_Task description_: Across the listing below, how many lines have the word "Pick" in them? Provide only the number.

= = = = = = =

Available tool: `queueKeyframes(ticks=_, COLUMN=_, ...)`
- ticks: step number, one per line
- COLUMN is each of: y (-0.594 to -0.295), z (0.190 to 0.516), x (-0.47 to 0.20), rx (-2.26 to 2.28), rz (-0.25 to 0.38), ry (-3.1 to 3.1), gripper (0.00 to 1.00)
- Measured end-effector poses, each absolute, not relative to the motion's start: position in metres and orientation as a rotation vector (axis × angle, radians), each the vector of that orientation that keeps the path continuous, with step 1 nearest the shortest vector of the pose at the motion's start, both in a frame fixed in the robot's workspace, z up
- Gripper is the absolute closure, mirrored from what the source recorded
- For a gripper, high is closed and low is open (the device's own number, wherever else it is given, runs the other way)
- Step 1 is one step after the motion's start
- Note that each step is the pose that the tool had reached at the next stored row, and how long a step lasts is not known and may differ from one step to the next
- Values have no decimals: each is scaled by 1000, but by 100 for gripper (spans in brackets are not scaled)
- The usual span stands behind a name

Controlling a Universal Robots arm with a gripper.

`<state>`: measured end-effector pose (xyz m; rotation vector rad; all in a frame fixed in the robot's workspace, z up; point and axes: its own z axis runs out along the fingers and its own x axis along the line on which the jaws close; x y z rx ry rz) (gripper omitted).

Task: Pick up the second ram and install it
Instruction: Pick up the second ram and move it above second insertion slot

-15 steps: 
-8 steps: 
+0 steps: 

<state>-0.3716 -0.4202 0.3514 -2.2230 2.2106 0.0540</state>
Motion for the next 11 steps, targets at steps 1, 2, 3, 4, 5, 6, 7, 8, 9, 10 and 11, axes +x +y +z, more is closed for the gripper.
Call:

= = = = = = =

_Exercise answer_: 2